# [Work to complete]
Each line from the one holding "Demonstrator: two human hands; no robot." to the end of the listing below must be given again exactly as it appears.

# [Source data]
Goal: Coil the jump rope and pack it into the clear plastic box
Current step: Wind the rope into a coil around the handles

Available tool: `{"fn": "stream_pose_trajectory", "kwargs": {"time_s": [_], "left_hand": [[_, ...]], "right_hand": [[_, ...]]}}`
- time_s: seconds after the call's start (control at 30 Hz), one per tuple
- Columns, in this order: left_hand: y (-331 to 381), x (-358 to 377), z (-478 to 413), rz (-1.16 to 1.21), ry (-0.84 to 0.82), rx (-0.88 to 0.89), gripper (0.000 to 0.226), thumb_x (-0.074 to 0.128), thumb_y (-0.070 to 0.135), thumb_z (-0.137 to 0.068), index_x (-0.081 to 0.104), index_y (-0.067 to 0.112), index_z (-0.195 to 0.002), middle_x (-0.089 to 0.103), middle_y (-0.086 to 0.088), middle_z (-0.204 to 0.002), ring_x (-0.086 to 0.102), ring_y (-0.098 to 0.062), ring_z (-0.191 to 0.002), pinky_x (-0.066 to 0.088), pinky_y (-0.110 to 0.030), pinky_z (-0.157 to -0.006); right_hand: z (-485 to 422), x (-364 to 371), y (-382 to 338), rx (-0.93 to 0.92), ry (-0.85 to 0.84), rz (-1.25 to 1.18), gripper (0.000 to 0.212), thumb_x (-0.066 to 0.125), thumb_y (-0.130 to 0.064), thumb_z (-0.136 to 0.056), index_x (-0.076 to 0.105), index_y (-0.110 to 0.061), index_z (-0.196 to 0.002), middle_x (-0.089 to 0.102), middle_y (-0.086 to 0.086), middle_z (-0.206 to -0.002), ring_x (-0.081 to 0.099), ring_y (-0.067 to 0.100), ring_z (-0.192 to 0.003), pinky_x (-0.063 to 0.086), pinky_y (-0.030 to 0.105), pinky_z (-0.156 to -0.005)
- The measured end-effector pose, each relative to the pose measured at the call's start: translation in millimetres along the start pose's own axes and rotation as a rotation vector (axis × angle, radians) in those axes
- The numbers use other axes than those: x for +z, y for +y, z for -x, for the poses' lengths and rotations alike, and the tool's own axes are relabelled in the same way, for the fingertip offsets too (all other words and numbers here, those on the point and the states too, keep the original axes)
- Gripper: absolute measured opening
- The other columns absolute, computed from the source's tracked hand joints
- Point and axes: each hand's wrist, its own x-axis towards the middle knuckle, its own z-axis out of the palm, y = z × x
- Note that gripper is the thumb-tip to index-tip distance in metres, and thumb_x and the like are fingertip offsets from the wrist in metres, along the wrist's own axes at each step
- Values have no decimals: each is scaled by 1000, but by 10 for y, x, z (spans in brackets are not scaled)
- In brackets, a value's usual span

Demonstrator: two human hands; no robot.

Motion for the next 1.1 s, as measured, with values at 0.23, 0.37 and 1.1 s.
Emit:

# [Output of the task]
Demonstrator: two human hands; no robot.

Motion for the next 1.1 s, as measured, with values at 0.23, 0.37 and 1.1 s.
Emit:

Work on this exercise has concluded.